Task to carry out:
Repeat exactly the opening lines of the records, ending with the line that contains "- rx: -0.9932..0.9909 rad".

Dataset extract:

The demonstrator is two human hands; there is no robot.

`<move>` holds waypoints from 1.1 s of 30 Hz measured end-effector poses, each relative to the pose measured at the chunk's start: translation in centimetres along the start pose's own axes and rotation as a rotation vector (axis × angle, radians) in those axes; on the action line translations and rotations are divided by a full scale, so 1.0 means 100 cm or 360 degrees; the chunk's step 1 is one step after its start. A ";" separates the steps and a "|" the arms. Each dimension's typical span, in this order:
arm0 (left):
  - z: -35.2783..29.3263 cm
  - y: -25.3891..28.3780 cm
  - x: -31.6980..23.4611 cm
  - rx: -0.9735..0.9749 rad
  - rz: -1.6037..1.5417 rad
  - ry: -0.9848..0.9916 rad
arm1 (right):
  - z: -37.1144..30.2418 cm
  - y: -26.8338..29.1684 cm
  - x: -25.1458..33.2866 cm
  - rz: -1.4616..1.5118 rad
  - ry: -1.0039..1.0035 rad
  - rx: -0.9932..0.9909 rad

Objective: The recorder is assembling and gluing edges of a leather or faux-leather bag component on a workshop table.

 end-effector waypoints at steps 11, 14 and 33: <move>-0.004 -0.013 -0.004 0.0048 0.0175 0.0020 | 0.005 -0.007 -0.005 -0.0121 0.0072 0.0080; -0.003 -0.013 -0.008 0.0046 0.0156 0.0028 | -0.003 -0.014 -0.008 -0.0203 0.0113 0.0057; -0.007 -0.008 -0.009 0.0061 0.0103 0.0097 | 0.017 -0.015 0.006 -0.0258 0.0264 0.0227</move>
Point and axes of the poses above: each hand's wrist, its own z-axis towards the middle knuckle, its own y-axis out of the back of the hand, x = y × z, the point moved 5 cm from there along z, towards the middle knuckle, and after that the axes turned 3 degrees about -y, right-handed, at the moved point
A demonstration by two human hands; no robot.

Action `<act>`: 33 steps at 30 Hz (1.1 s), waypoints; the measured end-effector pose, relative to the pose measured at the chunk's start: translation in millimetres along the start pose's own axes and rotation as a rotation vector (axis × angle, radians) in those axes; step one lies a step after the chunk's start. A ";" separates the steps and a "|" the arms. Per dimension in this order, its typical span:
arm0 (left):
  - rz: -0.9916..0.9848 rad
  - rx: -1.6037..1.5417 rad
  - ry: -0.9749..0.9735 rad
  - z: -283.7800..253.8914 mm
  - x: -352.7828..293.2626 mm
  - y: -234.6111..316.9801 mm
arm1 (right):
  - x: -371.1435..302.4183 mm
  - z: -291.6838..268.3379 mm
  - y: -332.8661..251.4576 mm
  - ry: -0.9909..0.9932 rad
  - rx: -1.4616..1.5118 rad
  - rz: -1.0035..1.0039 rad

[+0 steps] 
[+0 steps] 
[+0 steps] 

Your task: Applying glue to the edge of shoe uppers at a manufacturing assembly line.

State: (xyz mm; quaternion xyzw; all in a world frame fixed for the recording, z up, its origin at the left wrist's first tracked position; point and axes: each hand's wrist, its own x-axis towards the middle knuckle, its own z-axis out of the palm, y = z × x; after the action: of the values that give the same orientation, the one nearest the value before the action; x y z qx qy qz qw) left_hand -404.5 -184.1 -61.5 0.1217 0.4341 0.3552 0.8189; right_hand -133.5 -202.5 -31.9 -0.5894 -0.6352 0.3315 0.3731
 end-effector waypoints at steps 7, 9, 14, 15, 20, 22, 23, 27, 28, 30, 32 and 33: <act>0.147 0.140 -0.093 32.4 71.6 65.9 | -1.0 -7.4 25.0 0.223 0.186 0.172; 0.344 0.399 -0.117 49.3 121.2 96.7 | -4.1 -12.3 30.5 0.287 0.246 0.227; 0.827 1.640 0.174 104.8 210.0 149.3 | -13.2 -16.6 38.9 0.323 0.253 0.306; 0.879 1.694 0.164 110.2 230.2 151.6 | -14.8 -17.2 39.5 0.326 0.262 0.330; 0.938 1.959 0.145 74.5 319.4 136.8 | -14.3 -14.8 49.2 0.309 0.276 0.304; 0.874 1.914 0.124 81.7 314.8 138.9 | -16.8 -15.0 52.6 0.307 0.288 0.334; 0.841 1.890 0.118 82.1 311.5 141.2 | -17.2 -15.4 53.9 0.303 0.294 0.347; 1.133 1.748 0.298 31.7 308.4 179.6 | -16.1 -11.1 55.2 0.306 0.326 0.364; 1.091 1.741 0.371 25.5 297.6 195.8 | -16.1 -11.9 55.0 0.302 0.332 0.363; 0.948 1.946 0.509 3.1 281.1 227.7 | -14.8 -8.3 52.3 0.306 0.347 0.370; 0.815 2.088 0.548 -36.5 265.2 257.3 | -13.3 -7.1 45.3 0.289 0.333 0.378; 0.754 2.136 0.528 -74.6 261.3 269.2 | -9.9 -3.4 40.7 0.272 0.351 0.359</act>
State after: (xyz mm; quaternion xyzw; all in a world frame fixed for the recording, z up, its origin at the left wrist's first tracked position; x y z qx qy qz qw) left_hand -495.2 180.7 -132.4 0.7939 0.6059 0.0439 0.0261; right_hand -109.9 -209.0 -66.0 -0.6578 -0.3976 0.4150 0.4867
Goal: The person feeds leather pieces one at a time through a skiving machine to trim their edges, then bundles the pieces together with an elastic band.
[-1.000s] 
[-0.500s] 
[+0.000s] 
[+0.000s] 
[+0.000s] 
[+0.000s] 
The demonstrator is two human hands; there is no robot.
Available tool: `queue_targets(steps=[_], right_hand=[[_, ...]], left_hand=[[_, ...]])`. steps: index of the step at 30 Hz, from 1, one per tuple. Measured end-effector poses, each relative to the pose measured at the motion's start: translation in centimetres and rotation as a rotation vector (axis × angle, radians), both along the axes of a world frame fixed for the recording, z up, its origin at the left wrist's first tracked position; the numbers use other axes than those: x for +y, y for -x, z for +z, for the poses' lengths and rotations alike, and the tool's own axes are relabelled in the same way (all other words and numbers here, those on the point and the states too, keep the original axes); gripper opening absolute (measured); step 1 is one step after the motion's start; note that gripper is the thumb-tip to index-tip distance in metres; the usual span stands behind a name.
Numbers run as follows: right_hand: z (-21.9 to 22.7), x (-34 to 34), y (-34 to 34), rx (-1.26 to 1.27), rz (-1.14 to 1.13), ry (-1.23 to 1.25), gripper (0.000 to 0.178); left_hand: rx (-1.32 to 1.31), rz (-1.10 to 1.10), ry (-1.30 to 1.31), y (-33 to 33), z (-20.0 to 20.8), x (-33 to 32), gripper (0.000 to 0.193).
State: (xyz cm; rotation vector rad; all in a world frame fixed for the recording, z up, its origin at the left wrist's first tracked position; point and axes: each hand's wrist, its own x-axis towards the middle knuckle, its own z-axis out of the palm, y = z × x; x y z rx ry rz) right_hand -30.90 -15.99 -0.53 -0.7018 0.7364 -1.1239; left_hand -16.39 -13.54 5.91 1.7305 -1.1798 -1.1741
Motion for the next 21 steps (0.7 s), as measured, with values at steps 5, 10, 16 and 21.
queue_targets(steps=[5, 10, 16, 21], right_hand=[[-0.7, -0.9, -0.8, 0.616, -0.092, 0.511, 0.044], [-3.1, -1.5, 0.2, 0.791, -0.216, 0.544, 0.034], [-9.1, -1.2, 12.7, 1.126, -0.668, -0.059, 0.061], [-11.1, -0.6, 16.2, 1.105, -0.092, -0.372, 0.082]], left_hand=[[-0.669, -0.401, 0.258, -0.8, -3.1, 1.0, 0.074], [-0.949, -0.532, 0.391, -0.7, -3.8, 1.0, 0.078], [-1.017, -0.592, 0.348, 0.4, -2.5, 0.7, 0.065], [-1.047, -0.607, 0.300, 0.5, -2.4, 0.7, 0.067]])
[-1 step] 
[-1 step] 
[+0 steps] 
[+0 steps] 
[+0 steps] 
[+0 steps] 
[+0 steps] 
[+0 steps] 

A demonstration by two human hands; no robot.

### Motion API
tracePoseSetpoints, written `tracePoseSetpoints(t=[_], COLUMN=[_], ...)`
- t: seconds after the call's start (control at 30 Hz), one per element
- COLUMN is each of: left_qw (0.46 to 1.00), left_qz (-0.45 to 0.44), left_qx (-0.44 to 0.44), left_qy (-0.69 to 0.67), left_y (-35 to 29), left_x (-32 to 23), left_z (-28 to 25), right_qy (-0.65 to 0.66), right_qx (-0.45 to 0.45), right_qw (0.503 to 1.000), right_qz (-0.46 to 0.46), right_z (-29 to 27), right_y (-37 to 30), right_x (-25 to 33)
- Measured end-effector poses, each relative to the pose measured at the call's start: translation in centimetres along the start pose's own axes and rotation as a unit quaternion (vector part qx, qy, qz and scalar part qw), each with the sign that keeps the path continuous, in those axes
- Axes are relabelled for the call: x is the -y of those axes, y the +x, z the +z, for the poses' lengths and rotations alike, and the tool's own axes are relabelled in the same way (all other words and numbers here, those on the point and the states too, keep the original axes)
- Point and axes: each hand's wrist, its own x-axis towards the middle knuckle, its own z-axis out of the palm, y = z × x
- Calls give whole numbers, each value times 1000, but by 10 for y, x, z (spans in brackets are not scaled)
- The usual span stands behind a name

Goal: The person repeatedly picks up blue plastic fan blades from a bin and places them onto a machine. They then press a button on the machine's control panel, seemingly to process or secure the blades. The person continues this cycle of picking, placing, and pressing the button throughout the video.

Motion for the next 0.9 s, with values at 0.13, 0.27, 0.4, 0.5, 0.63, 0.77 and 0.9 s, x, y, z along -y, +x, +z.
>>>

Written solution:
The demonstrator is two human hands; there is no robot.

`<move>` holds waypoints from 1.1 s of 30 Hz measured end-effector poses, each relative to the pose measured at the chunk's start: translation in centimetres along the start pose's own axes and rotation as a rotation vector (axis × angle, radians) in those axes; on the action line translations and rotations are divided by a full scale, so 1.0 means 100 cm or 360 degrees; the chunk's step 1 is one step after its start. A ";" separates the steps and a "|" the arms. Each dimension's typical span, in this order:
arm0 (left):
  - z: -35.2783..29.3263 cm
  - y: -25.3891..28.3780 cm
  - x: -31.6980..23.4611 cm
  - rx: -0.9735..0.9749 rad
  - rz: -1.6037..1.5417 rad
  - ry: -0.9848..0.9916 rad
arm1 (right):
  - z: -37.1144..30.2418 cm
  - y: -26.8338..29.1684 cm
  - x: -25.1458..33.2866 cm
  - rz: -1.4616..1.5118 rad
  - ry: -1.0039..1.0035 rad
  - rx: -0.9932..0.9909 rad

No additional answer is needed.